Friday, December 09, 2005

JSB: How Easy!


I write suspense, so I’m constantly asking myself what I can do to make the reader turn the page. Is there any point at which the reader can say, "Well, I can put this down for a bit, and come back to it"? If there is, I cut it. Hitchcock’s Axiom is my guide. When asked what made a good story, the great director said, "It’s life, with the dull parts taken out."

More advice: Elmore Leonard, the famous crime novelist, said, "I try not to write the parts people skip."

It’s like Michelangelo’s remark about his famous statue of David. Someone asked him how he did it, how he fashioned this masterpiece from a big hunk of raw marble. "I saw David inside the marble," the artist said, "and chipped away all of it that WASN’T David."

Ah, simple rules. Surely all the masters of suspense writing agree on the rules.

Not so.

When I was learning how to write suspense, I read a lot of Dean Koontz. I also read his two "how to" books. Recently, I decided to re-read them both. They were waiting for me in the L.A. Library system: Writing Popular Fiction, written in 1972 when Koontz was a pup of 26; and How to Write Best Selling Fiction (1981), in which he contradicts some of his own earlier advice (admittedly so).

In the latter volume, Koontz emphatically states:

"DON'T start writing a novel until you know how to solve the hero's problems. You don't want to get to the end of a long manuscript only to discover that you have no idea at all how to get your hero out of the mess into which you have put him."

That didn’t sound like the same advice given by Stephen King. So I pulled his On Writing off the shelf, and turned to this:

"[I]f I'm not able to guess with any accuracy how the thing is going to turn out, even with my inside knowledge of coming events, I can be pretty sure of keeping the reader in a state of page-turning anxiety. And why worry about the ending anyway? Why be such a control freak? Sooner or later every story comes out SOMEWHERE."

Ha! Two masters, two distinctly different philosophies.

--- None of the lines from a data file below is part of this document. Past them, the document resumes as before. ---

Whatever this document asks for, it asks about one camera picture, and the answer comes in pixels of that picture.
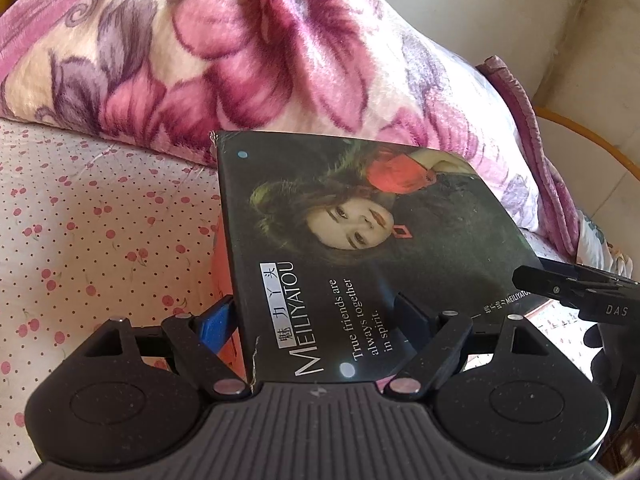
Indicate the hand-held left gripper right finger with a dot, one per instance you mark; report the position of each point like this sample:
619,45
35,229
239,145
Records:
407,311

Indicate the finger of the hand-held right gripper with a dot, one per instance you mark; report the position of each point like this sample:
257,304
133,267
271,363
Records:
590,267
545,280

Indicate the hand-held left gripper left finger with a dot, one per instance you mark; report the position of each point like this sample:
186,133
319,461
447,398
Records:
216,321

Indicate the portrait print box lid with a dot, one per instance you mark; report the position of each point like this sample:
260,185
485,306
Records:
380,240

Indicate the white blue-print pillow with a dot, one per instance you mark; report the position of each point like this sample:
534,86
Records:
597,245

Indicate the white yellow-edged furniture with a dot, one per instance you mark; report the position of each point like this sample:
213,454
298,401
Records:
600,145

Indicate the cherry print bedsheet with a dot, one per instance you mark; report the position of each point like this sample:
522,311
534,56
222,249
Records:
100,240

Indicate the pink floral blanket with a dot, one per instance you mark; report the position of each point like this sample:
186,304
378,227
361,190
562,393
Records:
225,45

Which only goes to illustrate that there's no one right way to do it.

What course ought you to follow then? The old reliable--trial and error. Find out what works for you, and then tell your story.

Do that, and it’s all sunshine and flowers from there, right? That cocky 26-year-old Koontz might have believed that. Here's a bit of advice from his 1972 book, answering a question on how long it takes to get financially secure as a full time writer:

"With a top-flight agent (and there are very few of them) and a willingness to try other categories, to go where the money is the best and the audience the largest, you can achieve an income of $50,000 a year and up with half a dozen novels per annum."

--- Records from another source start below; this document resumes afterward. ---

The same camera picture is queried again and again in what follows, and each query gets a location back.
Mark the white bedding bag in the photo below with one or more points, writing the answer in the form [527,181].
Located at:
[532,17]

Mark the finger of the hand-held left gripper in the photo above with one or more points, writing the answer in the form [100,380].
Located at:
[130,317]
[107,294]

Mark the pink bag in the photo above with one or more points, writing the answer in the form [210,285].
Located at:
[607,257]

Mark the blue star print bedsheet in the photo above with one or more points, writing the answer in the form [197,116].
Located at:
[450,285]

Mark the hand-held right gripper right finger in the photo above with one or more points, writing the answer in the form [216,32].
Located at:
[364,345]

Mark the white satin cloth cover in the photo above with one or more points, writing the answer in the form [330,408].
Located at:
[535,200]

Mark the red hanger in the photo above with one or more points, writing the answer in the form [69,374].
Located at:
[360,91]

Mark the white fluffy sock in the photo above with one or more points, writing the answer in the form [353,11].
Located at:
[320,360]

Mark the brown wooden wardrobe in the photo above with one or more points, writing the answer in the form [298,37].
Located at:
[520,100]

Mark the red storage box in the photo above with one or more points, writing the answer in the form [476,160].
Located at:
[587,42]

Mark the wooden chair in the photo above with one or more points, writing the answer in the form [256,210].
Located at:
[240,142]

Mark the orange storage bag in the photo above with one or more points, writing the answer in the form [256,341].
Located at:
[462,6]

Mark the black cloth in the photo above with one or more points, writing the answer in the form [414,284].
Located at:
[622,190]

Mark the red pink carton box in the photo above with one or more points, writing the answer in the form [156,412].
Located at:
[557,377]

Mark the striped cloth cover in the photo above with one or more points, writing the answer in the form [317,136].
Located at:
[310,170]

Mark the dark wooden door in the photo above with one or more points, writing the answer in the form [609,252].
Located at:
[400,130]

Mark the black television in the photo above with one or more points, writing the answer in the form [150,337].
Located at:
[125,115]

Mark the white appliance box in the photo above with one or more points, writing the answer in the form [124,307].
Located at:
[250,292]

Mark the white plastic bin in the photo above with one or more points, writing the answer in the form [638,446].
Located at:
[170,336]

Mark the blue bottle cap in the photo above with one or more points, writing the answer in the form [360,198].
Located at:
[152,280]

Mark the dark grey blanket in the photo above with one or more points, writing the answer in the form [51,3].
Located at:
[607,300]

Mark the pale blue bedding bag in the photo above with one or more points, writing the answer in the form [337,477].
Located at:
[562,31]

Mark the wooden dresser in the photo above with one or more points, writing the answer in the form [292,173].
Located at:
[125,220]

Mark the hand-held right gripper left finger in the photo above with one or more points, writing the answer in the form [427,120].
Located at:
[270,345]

See how easy it is? Only six novels a year!

James Scott Bell, http://www.jamesscottbell.com, is the author of Write Great Fiction: Plot & Structure (Writers Digest Books).

6 Comments:

At 8:53 AM, Blogger Robin Cynclair said...

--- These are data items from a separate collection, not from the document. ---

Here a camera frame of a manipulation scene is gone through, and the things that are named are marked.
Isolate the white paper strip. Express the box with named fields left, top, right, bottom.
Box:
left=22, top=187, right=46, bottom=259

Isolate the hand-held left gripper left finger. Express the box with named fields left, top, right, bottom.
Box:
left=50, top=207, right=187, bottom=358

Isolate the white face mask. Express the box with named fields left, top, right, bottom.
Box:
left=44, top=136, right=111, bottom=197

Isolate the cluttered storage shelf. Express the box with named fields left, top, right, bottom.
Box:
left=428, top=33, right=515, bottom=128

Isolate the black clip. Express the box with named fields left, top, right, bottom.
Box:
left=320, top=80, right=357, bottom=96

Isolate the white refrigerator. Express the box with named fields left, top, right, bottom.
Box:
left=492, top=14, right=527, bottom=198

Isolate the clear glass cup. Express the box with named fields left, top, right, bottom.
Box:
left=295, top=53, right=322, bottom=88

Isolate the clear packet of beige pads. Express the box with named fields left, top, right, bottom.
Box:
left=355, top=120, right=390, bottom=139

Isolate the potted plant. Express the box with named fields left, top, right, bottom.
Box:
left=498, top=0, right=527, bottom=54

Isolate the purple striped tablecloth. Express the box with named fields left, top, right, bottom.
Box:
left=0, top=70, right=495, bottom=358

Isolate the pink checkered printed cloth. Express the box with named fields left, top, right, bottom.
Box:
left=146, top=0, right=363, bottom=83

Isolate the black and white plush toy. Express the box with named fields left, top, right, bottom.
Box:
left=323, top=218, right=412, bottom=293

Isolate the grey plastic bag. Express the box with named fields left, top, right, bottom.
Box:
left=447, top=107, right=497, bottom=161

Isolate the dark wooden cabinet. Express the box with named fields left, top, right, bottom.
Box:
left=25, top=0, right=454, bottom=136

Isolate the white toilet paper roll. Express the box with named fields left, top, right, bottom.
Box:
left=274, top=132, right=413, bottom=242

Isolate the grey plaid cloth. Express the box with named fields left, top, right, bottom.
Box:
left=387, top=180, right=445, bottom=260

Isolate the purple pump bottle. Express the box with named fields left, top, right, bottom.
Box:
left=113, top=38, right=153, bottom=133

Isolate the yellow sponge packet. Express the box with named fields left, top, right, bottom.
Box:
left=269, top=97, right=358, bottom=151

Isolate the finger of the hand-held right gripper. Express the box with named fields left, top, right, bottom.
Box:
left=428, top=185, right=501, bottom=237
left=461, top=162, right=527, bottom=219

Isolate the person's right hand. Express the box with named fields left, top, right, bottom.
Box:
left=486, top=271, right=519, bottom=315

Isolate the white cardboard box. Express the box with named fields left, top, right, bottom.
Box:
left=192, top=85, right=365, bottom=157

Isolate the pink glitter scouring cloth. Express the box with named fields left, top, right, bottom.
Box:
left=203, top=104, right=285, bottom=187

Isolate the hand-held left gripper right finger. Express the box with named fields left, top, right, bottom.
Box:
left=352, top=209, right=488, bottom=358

So true....as writers, I think we read all the "how-to" writing books and try to take ALL the advice, when really, we should only take what works for US! Thanks for sharing!

 
At 9:22 AM, Anonymous Kristine dB said...

Admittedly, I haven't read many writing books, but I had to read Stephen King's for one of my classes this year, and thoroughly enjoyed it. Some great advice in there for writers, but also for editors (hopefully me someday!)

 
At 9:40 PM, Blogger Dineen A. Miller said...

Love your points here. Sometimes we can get so caught up in the process that we forget why we're there. Writing takes a lot of work...and faith.

 
At 10:32 PM, Blogger Bonnie Calhoun said...

I love your book. I've read it over and over. my favorite part is the bullseye(The force field of Character change) That's what I'm trying to master!

 
At 11:07 PM, Blogger JSB said...

Thanks all, for the comments. Bonnie, I'm glad you like the book. That "force field" is something I used to teach trial lawyers, so they could understand jurors better. Little did I know that later it would come in so handy for character work. See, a lawyer is good for SOMETHING.

 
At 11:10 PM, Blogger Camy Tang said...

Yeah, just 6 books. No prob. Well, maybe for Robin.

I already know what my method is. I'm such a control freak, I'd never be able to write a book without knowing what color underpants the hero has on.